TO DO.
Set down the lines of the data exactly, starting at the first and stopping after the line containing "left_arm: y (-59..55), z".

::: SUPPLIED INFORMATION :::

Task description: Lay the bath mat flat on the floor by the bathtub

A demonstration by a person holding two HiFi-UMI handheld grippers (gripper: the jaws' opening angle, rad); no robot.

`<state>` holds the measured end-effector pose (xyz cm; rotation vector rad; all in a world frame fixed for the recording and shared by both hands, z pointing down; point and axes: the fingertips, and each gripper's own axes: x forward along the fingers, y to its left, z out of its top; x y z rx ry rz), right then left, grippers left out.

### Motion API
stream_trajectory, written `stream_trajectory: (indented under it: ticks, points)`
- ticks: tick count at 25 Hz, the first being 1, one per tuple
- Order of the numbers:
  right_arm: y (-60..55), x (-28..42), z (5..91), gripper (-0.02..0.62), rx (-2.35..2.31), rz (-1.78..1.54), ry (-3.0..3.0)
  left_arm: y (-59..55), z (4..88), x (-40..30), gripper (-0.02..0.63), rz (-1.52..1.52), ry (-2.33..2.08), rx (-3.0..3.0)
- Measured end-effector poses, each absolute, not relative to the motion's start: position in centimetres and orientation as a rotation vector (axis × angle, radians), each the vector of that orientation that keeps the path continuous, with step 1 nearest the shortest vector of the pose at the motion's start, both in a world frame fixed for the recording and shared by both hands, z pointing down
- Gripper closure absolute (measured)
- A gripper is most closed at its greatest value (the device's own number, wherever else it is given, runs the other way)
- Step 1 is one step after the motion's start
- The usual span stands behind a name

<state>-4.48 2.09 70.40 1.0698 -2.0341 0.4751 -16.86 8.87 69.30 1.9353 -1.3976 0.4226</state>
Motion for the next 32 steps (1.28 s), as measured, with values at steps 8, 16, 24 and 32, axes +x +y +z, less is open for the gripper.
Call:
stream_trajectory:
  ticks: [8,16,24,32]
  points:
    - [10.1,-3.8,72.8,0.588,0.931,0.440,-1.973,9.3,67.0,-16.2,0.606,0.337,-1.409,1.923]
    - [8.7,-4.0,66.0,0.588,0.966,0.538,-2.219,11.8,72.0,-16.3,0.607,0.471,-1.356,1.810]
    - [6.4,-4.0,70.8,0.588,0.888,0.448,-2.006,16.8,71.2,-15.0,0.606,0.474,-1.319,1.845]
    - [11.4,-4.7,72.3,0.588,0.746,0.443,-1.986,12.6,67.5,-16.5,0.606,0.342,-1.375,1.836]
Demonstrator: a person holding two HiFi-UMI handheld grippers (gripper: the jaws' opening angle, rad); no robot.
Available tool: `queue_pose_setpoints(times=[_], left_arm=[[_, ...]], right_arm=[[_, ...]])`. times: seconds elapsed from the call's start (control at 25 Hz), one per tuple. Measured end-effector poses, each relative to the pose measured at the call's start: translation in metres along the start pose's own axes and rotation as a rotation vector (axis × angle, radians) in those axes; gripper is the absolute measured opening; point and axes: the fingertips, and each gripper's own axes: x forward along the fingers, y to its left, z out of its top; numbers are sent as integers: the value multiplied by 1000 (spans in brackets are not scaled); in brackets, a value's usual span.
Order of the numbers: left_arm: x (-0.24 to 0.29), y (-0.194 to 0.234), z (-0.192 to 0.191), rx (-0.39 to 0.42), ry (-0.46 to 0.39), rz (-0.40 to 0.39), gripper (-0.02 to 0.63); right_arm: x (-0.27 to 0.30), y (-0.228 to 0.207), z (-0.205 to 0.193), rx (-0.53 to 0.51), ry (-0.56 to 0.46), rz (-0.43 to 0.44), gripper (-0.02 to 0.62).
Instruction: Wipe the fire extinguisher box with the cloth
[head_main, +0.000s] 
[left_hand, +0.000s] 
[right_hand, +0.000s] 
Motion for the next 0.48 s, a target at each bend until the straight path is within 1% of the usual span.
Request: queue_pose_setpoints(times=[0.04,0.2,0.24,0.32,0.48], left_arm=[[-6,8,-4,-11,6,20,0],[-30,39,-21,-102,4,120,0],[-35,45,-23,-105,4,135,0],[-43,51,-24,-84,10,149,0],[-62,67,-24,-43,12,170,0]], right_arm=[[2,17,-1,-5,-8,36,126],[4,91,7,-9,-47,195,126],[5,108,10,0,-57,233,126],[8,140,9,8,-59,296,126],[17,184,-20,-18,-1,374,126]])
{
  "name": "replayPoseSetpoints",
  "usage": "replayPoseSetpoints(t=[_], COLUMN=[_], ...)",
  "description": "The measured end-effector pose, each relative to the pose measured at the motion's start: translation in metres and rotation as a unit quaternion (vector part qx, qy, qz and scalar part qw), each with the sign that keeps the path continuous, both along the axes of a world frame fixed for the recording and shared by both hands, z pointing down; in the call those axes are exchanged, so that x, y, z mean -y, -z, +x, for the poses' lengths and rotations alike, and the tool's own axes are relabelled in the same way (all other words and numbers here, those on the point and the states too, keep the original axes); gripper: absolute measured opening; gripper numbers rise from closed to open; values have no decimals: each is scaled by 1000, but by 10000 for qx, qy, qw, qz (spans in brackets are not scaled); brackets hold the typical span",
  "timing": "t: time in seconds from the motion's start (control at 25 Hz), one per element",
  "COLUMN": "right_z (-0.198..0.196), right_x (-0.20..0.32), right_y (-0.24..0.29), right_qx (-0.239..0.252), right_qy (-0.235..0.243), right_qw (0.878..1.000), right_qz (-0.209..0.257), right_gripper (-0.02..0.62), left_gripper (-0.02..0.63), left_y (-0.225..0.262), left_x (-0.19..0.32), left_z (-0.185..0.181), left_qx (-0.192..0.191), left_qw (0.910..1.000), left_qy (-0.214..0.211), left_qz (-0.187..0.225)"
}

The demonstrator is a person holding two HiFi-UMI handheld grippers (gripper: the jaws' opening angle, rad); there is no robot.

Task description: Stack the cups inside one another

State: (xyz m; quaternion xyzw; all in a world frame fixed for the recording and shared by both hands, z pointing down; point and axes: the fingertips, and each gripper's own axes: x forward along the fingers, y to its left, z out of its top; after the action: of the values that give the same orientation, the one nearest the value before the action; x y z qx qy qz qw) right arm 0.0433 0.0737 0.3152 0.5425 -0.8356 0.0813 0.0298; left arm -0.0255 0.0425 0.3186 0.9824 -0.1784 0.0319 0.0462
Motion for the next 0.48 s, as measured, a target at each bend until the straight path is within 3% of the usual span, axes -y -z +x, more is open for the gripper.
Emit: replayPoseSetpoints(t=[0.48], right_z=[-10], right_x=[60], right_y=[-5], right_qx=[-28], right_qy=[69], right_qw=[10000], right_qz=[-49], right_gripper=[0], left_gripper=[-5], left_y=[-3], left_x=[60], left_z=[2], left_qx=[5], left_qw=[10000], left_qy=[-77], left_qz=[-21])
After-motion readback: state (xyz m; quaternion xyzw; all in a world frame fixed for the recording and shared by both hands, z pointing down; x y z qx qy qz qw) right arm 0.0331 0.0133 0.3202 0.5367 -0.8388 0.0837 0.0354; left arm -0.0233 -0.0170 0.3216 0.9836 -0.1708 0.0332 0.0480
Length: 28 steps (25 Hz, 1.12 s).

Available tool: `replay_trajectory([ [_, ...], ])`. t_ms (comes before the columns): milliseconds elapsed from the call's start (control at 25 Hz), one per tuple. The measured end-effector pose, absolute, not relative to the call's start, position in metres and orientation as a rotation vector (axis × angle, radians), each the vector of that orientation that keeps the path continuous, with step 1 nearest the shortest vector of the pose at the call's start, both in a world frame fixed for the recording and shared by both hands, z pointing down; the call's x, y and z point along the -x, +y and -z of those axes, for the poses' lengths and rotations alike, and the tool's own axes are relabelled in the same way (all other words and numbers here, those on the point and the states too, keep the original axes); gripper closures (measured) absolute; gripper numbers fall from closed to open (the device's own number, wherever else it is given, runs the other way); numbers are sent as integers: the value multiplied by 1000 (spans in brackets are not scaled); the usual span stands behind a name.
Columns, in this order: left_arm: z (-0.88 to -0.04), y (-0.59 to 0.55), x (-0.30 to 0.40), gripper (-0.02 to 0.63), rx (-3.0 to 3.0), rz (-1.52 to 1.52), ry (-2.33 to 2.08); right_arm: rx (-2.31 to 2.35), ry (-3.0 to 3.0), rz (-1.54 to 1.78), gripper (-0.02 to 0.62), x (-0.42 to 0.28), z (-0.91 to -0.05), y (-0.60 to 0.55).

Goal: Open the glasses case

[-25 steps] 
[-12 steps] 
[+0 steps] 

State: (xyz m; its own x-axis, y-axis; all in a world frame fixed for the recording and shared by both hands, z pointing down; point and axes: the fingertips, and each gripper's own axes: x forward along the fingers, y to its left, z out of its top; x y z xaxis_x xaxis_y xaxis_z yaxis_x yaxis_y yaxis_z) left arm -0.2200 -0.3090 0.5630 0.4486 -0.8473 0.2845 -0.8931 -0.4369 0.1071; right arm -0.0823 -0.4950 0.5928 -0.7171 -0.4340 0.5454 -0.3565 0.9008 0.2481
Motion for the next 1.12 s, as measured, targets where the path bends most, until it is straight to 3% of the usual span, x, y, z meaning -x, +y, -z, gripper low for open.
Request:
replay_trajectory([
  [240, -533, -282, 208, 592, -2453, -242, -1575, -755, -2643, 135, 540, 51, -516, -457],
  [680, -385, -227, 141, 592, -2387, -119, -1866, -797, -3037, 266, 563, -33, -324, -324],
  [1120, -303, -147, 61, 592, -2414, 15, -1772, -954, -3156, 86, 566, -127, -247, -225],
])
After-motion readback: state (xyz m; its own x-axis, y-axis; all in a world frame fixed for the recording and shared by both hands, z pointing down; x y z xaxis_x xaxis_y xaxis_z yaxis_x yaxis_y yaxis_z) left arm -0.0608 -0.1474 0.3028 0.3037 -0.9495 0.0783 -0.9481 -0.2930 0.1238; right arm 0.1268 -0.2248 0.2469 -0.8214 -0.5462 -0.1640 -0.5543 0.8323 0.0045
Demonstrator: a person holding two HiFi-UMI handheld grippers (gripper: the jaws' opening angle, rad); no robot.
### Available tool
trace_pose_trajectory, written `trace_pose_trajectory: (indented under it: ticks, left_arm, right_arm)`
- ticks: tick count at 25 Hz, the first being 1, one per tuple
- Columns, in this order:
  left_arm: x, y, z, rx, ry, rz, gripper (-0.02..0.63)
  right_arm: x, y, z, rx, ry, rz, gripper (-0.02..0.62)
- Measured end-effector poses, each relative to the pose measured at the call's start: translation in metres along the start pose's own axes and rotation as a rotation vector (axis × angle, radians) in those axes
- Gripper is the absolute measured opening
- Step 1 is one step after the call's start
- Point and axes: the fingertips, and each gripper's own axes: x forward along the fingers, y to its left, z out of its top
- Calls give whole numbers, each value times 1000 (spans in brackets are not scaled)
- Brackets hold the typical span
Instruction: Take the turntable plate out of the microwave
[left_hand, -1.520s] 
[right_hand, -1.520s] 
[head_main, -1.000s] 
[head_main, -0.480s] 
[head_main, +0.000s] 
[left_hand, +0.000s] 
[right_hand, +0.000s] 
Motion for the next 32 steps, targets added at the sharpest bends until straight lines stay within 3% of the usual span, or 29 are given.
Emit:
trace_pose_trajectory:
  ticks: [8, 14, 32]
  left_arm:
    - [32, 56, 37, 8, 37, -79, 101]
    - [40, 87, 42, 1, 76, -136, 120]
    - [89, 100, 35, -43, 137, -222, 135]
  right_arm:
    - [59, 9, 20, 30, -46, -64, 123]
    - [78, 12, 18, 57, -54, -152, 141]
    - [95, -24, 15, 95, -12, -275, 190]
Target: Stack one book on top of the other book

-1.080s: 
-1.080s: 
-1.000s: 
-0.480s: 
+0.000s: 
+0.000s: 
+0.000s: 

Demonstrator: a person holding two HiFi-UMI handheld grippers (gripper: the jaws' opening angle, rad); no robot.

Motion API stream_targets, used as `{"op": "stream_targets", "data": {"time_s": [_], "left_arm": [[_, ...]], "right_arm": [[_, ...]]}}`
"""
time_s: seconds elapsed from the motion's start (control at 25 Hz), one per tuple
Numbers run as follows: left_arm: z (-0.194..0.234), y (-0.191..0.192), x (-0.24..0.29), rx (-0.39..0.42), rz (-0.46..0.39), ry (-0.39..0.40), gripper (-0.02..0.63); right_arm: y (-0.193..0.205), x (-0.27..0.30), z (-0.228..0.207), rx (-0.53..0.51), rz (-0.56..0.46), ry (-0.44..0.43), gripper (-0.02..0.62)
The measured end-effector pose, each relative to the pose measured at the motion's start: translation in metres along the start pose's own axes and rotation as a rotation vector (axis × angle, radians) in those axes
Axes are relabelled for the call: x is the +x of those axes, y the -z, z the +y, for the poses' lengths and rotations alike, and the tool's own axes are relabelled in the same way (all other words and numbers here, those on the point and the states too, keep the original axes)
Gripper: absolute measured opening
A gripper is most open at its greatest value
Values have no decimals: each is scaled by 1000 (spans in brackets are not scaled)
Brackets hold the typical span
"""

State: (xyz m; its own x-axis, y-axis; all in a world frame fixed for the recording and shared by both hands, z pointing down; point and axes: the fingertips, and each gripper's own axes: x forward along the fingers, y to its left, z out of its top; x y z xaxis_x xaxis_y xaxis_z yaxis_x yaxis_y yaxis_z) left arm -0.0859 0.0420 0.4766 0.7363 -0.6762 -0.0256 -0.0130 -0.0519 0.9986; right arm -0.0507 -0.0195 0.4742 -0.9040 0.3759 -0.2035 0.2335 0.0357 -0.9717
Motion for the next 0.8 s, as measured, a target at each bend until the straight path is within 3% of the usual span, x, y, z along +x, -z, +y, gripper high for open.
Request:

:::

SOLUTION FOR THIS PROBLEM.
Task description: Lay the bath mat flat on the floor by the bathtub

A demonstration by a person holding two HiFi-UMI handheld grippers (gripper: the jaws' opening angle, rad); no robot.

`<state>` holds the measured end-effector pose (xyz cm; rotation vector rad; all in a world frame fixed for the recording and shared by both hands, z pointing down; point and axes: the fingertips, and each gripper's own axes: x forward along the fingers, y to its left, z out of its top; x y z rx ry rz), right then left, grippers left out.

### Motion API
stream_trajectory, written `stream_trajectory: (indented under it: ticks, points)`
- ticks: tick count at 25 Hz, the first being 1, one per tuple
- Order of the numbers:
  right_arm: y (-60..55), x (-28..42), z (5..91), gripper (-0.02..0.62), rx (-2.35..2.31), rz (-1.78..1.54), ry (-3.0..3.0)
  left_arm: y (-59..55), z (4..88), x (-40..30), gripper (-0.02..0.63), rz (-1.52..1.52), ry (-2.33..2.08), rx (-3.0..3.0)

No more output is expected here.